* _What is being asked_: Your answer is the lines below, exactly, from the one that contains "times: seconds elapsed" through the one that contains "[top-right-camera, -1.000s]", both included.

(Source material Opens)

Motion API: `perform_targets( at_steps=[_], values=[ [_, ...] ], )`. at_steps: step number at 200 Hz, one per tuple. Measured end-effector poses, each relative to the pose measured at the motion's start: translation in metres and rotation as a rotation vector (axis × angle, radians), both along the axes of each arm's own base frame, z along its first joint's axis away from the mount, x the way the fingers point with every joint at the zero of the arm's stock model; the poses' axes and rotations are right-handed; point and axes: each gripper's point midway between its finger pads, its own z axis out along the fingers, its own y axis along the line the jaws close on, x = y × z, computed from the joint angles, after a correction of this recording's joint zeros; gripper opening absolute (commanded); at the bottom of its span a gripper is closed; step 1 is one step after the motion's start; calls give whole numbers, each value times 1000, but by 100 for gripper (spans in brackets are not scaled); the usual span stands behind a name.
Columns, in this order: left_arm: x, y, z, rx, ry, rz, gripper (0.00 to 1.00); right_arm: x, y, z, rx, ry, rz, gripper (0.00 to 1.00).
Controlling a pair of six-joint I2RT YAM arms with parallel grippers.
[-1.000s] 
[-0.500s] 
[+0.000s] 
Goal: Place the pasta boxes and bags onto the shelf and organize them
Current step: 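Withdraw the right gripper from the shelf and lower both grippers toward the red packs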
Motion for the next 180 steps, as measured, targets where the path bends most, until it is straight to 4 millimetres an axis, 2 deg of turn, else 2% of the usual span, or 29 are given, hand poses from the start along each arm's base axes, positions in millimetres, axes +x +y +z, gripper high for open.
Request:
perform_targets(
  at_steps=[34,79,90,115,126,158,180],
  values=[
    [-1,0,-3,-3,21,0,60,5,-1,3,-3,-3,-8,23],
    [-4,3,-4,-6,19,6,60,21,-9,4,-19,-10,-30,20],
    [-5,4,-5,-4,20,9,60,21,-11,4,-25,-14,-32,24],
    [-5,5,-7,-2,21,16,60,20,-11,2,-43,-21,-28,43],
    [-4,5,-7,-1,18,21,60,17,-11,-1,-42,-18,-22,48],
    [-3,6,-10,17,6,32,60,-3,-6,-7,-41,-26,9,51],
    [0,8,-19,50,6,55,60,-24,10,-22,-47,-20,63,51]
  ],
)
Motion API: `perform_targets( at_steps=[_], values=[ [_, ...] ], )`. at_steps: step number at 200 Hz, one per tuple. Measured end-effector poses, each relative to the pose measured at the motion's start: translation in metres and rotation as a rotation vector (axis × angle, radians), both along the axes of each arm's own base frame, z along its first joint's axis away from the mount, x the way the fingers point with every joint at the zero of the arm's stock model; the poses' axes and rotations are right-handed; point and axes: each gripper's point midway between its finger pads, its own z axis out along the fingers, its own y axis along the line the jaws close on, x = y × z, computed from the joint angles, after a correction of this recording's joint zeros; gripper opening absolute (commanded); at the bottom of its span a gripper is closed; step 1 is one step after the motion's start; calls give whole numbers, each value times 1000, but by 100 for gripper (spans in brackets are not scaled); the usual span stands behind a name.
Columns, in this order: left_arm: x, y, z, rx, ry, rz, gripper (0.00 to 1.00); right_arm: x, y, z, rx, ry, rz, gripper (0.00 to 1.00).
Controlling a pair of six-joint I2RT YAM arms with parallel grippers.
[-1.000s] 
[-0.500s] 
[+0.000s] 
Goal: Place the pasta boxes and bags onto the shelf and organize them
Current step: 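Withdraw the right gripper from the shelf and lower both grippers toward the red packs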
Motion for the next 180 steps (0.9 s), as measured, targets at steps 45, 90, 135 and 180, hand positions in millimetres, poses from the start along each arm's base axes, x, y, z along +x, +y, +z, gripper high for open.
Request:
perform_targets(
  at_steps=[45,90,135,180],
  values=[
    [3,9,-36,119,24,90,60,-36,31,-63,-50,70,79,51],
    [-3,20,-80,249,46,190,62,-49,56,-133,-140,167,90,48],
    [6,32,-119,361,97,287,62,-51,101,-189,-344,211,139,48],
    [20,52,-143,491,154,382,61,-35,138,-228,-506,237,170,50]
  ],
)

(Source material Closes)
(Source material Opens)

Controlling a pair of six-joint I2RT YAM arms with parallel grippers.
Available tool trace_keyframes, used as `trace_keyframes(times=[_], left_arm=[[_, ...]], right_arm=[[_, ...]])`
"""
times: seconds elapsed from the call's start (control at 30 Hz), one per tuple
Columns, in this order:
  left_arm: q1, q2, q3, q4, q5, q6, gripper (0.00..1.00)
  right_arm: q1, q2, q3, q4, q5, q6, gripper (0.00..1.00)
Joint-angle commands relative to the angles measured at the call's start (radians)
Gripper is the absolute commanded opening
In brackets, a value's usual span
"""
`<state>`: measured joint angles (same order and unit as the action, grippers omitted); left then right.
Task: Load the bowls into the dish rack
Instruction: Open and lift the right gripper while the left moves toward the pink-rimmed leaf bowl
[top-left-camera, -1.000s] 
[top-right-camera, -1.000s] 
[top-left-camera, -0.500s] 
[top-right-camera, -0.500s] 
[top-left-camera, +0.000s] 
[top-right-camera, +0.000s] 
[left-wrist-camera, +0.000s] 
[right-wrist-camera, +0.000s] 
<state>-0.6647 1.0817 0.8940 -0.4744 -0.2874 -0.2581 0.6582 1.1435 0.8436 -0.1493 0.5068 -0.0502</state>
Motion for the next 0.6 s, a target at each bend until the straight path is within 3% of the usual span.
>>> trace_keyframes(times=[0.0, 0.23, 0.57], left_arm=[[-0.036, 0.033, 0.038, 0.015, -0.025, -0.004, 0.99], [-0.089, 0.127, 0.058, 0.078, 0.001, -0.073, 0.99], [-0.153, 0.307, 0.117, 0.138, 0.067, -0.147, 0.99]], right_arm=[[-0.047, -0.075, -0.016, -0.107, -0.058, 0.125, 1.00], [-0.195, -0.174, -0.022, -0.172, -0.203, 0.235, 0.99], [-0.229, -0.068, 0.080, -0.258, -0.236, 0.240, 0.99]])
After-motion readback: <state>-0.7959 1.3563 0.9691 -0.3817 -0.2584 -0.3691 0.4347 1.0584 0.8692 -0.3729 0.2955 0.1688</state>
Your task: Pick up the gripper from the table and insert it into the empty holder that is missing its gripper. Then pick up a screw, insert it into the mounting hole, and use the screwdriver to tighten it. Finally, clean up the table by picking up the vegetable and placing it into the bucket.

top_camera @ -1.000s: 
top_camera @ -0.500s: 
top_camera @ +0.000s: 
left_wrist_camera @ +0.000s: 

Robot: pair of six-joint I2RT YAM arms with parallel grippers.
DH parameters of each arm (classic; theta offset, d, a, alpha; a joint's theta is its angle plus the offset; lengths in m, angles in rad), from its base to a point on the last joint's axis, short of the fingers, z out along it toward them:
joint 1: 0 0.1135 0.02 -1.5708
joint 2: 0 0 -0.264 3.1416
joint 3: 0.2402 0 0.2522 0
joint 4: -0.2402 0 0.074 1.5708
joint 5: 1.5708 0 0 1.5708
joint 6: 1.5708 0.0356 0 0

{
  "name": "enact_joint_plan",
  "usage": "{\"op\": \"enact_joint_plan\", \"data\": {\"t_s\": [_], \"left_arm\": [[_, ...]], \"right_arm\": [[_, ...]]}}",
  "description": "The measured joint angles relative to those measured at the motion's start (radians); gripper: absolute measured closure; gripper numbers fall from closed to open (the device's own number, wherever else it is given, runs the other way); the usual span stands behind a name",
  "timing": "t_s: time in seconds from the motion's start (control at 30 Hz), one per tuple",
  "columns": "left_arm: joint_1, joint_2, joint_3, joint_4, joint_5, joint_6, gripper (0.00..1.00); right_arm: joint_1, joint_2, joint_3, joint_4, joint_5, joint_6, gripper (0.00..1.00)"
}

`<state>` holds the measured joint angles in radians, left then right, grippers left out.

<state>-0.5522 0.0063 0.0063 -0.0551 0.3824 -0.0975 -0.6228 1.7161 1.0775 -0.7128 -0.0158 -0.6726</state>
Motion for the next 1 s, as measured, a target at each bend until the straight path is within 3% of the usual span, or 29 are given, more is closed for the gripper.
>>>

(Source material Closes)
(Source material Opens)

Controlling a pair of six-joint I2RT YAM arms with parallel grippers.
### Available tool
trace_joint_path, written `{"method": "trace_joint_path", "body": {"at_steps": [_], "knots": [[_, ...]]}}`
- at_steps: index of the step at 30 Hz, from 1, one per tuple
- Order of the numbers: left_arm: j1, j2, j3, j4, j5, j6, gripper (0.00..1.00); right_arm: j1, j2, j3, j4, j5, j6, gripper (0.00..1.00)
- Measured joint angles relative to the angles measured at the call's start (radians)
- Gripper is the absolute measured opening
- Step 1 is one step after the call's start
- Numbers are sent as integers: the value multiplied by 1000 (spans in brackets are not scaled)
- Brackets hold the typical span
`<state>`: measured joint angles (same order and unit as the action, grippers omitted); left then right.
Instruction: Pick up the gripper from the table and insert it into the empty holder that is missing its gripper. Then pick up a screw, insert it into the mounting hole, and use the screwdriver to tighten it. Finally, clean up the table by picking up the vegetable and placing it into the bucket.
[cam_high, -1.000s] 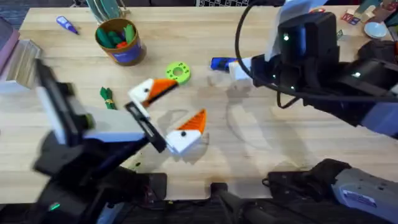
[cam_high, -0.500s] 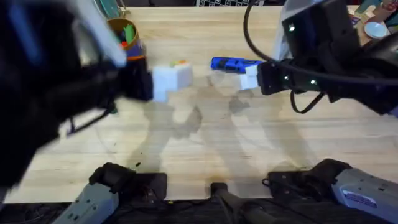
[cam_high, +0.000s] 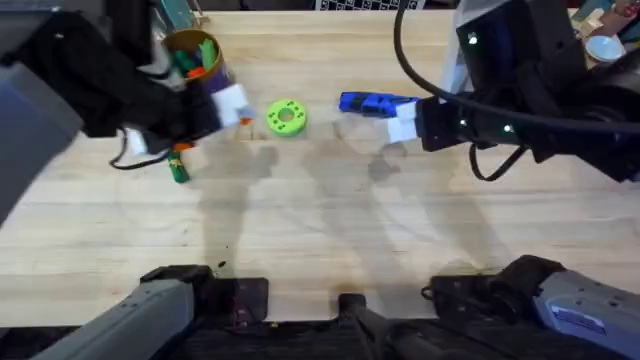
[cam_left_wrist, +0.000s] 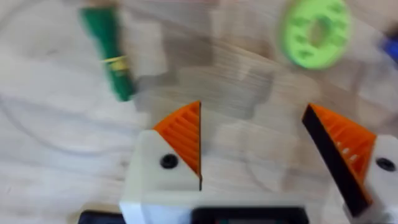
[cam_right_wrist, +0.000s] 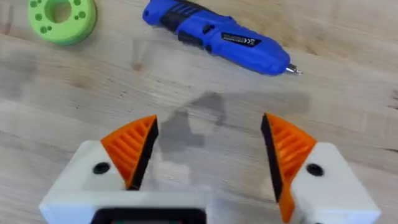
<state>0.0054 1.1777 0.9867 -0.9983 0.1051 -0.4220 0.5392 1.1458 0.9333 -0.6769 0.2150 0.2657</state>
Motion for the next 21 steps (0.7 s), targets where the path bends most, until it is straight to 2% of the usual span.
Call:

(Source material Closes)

* _Solution for this task_:
times: seconds elapsed from the call's start (control at 30 Hz), one per tuple
Columns, in this order:
  left_arm: q1, q2, q3, q4, q5, q6, gripper (0.00..1.00)
  right_arm: q1, q2, q3, q4, q5, q6, gripper (0.00..1.00)
Joint-angle commands relative to the angles measured at the call's start (radians)
Gripper is the absolute commanded opening
In brackets, a value's usual span
"""
`<state>`: measured joint angles (same order and unit as the action, grippers omitted); left then right.
Task: Load the bowls into the dish rack
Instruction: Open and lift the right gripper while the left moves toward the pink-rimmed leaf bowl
[top-left-camera, -1.000s] 
[top-right-camera, -1.000s] 

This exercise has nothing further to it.